Your intrepid correspondent had the opportunity to join the Warriors on their first campaign of the year.
Your intrepid correspondent had the opportunity to join the Warriors on their first campaign of the year. Unlike the war correspondents who were embedded with the coalition-of-the-willing forces in Iraq, there were no restrictions or limitations on my interviews or photographs, although I was chased off the bus when the Warriors were changing their clothes for dinner. But like the embedded war correspondents, I could not go to the front line with them, only watch from shore and report.

It was perhaps almost too easy to make comparisons with the war against terrorism after the bombings in London this past week, but the parallels kept coming to mind as I travelled to Port Perry with the Warriors of Hope for the teams’ first Dragonboat Festival of the season. Watching them and listening as they chatted about the upcoming races, you could easily pick out the veterans and the ‘green’ recruits, the boisterous and the quiet ones, the readers from the few playing craps (or maybe it was euchre) at the back of the transport (ONR Warrior bus).
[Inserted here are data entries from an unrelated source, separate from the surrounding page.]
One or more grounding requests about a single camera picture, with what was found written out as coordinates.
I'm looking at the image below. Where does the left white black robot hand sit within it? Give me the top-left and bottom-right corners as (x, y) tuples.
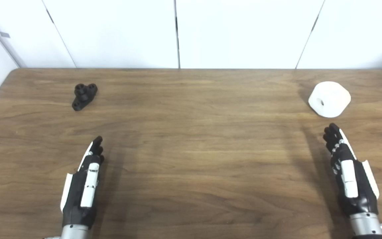
(60, 135), (105, 229)

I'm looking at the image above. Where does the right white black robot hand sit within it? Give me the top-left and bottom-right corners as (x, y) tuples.
(323, 123), (380, 218)

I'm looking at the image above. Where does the round white plastic piece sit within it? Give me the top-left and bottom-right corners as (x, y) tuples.
(308, 81), (351, 118)

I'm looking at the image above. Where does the black flanged holder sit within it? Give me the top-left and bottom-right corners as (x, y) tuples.
(72, 83), (98, 111)

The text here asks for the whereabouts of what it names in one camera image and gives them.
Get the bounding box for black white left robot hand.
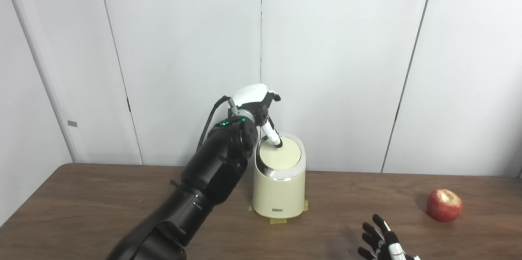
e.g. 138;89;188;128
228;84;283;148

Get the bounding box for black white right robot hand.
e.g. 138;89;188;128
358;214;420;260

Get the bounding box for red apple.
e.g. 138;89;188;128
427;189;463;223

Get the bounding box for round cream bin lid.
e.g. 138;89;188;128
259;136;302;171

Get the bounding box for cream-colored bin body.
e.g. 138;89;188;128
252;132;306;219

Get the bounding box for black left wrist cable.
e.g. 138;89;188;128
197;95;239;150

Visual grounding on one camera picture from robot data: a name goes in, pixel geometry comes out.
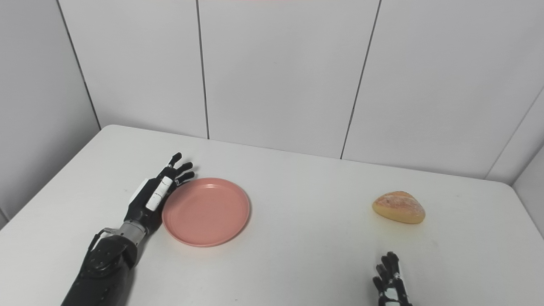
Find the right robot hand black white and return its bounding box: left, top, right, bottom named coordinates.
left=373, top=251, right=413, bottom=306

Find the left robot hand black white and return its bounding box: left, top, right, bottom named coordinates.
left=123, top=152, right=196, bottom=234

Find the pink round plate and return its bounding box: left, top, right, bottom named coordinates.
left=162, top=177, right=251, bottom=247

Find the golden bread roll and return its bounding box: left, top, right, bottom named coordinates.
left=372, top=191, right=426, bottom=224

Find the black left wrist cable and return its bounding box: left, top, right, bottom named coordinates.
left=85, top=228, right=119, bottom=260

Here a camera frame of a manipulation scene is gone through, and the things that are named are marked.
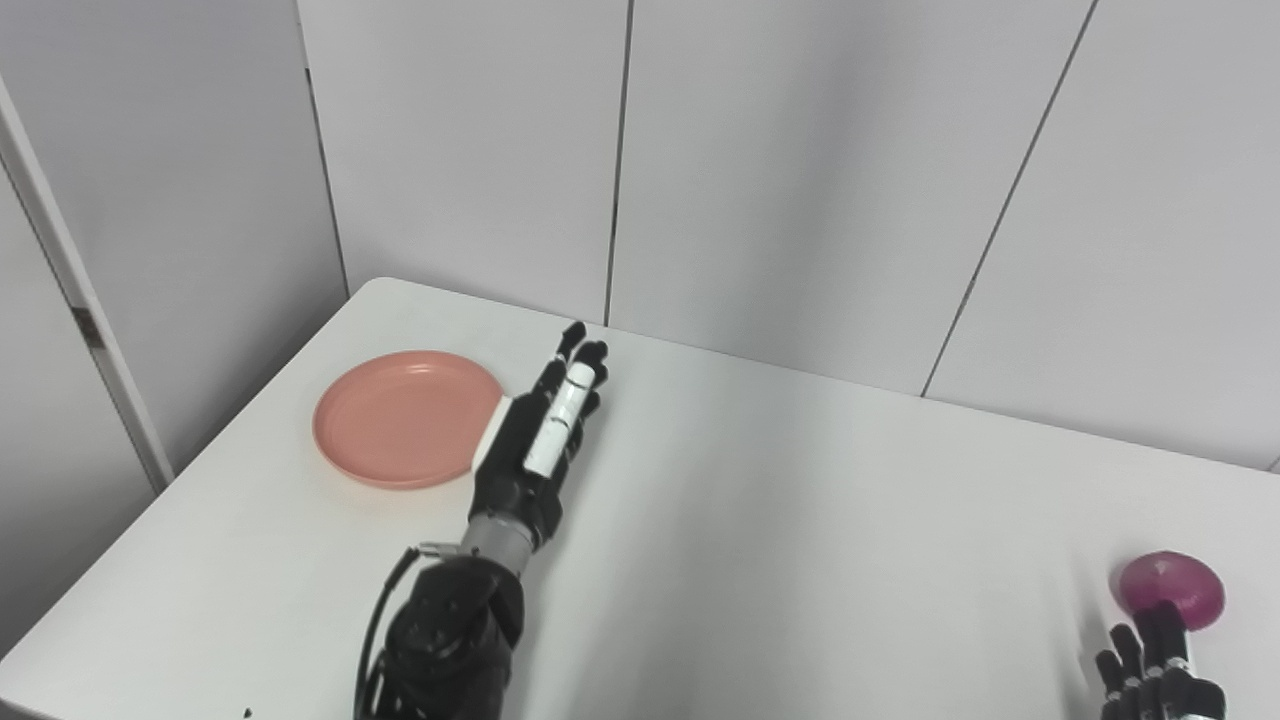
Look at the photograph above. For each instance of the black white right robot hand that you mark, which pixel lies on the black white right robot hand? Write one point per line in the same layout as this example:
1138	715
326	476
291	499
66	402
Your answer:
1165	690

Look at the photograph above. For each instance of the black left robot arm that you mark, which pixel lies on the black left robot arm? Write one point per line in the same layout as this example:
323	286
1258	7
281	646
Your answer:
450	640

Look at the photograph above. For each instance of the purple red onion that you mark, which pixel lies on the purple red onion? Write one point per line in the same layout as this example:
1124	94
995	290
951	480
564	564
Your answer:
1175	580

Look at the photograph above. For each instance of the pink round plate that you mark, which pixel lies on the pink round plate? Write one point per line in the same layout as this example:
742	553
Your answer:
405	420

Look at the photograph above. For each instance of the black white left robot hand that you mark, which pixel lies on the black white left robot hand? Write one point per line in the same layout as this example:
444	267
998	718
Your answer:
510	470

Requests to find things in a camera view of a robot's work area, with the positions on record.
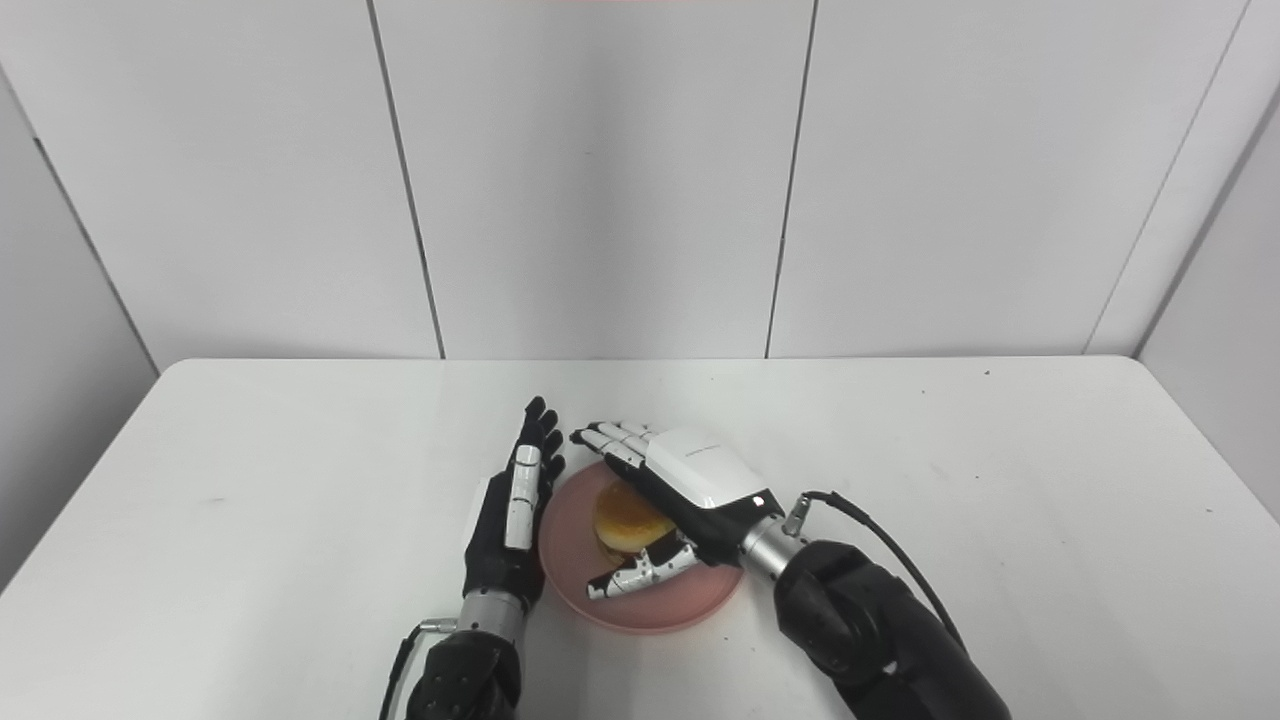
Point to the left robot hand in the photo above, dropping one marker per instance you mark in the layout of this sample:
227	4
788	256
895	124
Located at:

The young coach and steersperson, who was heading into her first competition with the Warriors, could have easily been cast as the green lieutenant leading a first patrol into the jungles of Vietnam in a Hollywood film. The team captain, like a seasoned Gunnery Sergeant, was moving up and down the aisle, checking everybody, asking about old injuries, gear and rations. The older veterans were nodding their heads knowingly or chatting to seat mates about some past campaign and strategies that saw them through the last confrontation. There were thoughtful reflections on that just being there was more important than winning, all the while everyone knowing that it wasn’t just the fight, it was the wining that counted.

And these warriors know their enemy. You know the meaning of terrorism when you have fought with cancer. They have all been through the hands of the enemy – taken captive and hostage, cut by scalpels, burned by radiation and poisoned by chemicals far beyond any sanctions of a Geneva Convention. Some of the squad have those days of imprisonment and torture behind them, others are still fighting the dragon, but all of them watch for the enemy with a wary eye for they know it is never far away. The growing list of fallen comrades is fresh on their minds.

These warriors are not conscripts but volunteers. Their aim is to show that breast cancer survivors can lead a very active life; that they can be strong, that they can work and train to get into a physical condition that many able-bodied people could only hope to achieve. Most of these warriors have had surgery or radiation on the very part of the body that demands the most when paddling a dragonboat. They make jokes about the chemo therapy addling their post-menopausal brains, but those poisons do take a toll on strength and resilience.

The Port Perry Festival was the first for that town, organized by the Dragon Flies, the local breast cancer survivor team. For the first time, fully one half of the 30 teams registered were women’s and breast cancer teams (note that there one was one male breast cancer survivor in a crew). Competitive dragonboat rules say that there must be 8 of the 20 paddlers who are women, so to have so many female teams may say that the message about the fight for a cure for breast cancer is getting through to younger women. But there was to be another lesson for those younger women this day.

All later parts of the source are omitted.